Cashing up and moving on from Arrowtown

Nigel Douglas has owned this 1930 Ford Model A since he was 16. Photo: Mountain Scene
Nigel Douglas has owned this 1930 Ford Model A since he was 16. Photo: Mountain Scene
Getting involved in the community was second nature for Arrowtowners Alison and Nigel Douglas. Nigel goes over their local highlights with Philip Chandler, explains why they’ve left for Geraldine, and has a shot at the council.

If a community’s held together by volunteers, you could say Arrowtown this week lost some of its glue.

Twenty-four years after settling in Arrowtown and throwing themselves into the community, Nigel and Alison Douglas left on Monday to forge a new life in the South Canterbury town of Geraldine.

It’ll also be home Nigel’s 1930 Ford Model A, which he bought at the age of 16.

Whether it was Alison’s long stint as a local Montessori teacher, both of them performing for the Arrowtown Entertainers or Nigel dressing as an old-time policeman on horseback during autumn festivals, the couple certainly made their mark.

After 17 years managing a Northern Southland farm, Nigel, who hails from Invercargill, says they decided to move to Arrowtown in 1996 due to a farming downturn.

They’d bought a section in Tipperary Place for $80,000 and built a house they could still see the golf course from, before they got crowded out.

For seven years they owned a pottery shop, The Muddy Tree Company, “then all the colourful stuff we sold that was locally made was suddenly in vogue at The Warehouse for about one-tenth of the price”.

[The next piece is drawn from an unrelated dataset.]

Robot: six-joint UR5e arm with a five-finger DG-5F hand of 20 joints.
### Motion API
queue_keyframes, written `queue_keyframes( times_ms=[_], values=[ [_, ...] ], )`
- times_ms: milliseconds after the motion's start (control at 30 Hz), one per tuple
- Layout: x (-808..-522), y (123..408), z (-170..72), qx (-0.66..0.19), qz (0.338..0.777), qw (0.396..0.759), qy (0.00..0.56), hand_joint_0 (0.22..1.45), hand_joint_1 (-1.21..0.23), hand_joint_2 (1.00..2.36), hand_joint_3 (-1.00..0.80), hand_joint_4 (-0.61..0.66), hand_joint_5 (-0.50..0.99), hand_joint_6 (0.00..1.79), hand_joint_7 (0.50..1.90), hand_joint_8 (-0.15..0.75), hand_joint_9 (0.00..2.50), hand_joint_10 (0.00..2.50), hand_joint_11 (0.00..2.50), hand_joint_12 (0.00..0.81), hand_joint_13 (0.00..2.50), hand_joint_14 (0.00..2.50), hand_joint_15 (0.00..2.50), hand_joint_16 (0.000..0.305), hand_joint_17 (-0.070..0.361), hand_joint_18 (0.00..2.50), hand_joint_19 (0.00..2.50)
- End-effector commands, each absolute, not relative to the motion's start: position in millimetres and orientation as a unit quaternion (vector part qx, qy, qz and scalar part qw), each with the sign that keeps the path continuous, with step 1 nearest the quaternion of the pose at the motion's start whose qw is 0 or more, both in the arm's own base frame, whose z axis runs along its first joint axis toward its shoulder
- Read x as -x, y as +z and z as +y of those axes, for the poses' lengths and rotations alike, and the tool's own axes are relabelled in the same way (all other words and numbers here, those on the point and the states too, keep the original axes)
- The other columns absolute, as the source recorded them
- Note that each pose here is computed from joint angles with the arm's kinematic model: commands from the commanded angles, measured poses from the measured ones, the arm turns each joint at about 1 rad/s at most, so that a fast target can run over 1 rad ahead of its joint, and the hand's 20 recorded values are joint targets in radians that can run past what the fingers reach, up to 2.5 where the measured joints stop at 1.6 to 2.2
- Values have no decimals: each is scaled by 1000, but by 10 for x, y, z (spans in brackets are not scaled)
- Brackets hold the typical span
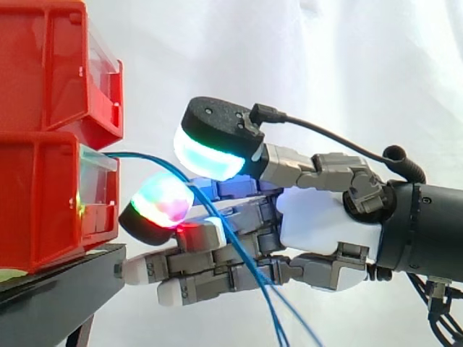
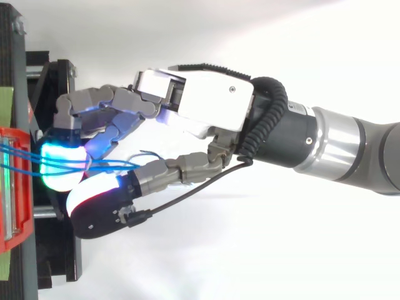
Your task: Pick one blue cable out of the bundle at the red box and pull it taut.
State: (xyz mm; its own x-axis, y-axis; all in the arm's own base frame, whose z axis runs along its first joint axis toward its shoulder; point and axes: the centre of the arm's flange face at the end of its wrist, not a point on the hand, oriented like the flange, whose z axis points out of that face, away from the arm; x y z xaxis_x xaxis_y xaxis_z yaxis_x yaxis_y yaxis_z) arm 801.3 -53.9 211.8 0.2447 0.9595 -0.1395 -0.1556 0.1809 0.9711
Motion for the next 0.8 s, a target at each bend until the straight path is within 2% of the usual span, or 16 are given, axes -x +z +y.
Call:
queue_keyframes(
  times_ms=[0,367,767],
  values=[
    [-7995,2095,-554,-468,440,631,435,551,-679,1012,-319,260,-98,531,1296,348,925,7,1430,438,508,8,289,62,139,470,351],
    [-7994,2094,-577,-465,443,630,437,580,-670,1015,-264,252,-84,503,1360,352,919,14,1239,431,513,8,277,60,136,475,346],
    [-7990,2130,-602,-469,437,627,443,612,-692,1020,-179,240,-81,501,1370,350,909,16,1187,426,526,8,272,59,134,502,342]
  ],
)
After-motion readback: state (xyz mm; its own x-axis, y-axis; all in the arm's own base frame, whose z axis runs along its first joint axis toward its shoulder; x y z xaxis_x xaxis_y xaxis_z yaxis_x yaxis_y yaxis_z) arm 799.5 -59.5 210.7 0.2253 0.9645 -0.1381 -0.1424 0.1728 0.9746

Alison initially travelled around Southland, working for a rural education programme, before landing her preschool teaching role with Montessori.

In 1999, Nigel became Queenstown Airport’s first full-time quarantine officer, and during 12 years’ service travelled as far as Japan, to pre-inspect cars heading to New Zealand, and flew to Australia to jump on cruise ships heading here.

The couple also got active in the community.

Nigel recalls they performed 10 to 12 shows in a row for the Arrowtown Entertainers, playing parts written for them by Dave Dustin and Ray Currie.

“I cross-dressed all the time – you were totally out of your comfort zone.

“I was Dame Wishy Washy in Aladdin and in a take-off of [former radio and TV quiz show] It’s In The Bag I was [host Selwyn Toogood’s assistant] Tineke.”

Nigel was also active in the now-defunct Arrowtown Lions Club, recently chaired the Arrowtown Farmers Market and latterly set traps for a predator control group.

He chaired the autumn festival organising committee for two years, and in the parade, often dressed up in an ornate 1880s policeman’s uniform, which last week he donated to the museum.

He was among many locals who dressed in period costume at festival time and for events like History Alive and the town’s 150th anniversary.

Nigel says it’s “very sad” those days have passed, which he partly blames on apathy.

But he’s also concerned the council’s made it hard for community event organisers these days with compliance requirements which recently even killed off the annual Post Office fundraising market.

The Library Green’s designated for community purposes, so why’s it so hard for groups to use it, he asks.

He fondly recalls when he and others would haul a big trailer up from Bush Creek for use as a platform for main-street festival entertainment – “I don’t know if we had to have a resource consent for it, we just did it”.

Of course, Arrowtown’s also going to miss Nigel’s immaculately-maintained Model A, which he bought, as a school boy, for just 60 pounds from a farm, funnily enough near Arrowtown.

“Five vintage cars used to sit outside Southland Boys’ High School.”

Nigel says his pride and joy’s “a wolf in sheep’s clothing ‘cos it’s got a state-of-the-art overhead valve conversion in it”.

“You’ve got to keep it up to date – it’s not much use having a dray on a modern road.”

He says they’re initially living in Geraldine with Alison’s mum, who’s 96, before moving to a house they’re having built there.

As to why they’ve left, Nigel, who’s 71, says it’s partly because the area’s not what it was – especially the growth in traffic over the past five years – but it’s mainly because of the capital gain they’ve got by selling up.

“We can realise some of our asset while we’re up and doing.

“While I’m still physically and, hopefully, a bit mentally capable, we can do something else.”

But Arrowtown, he adds, “has been very kind to us”.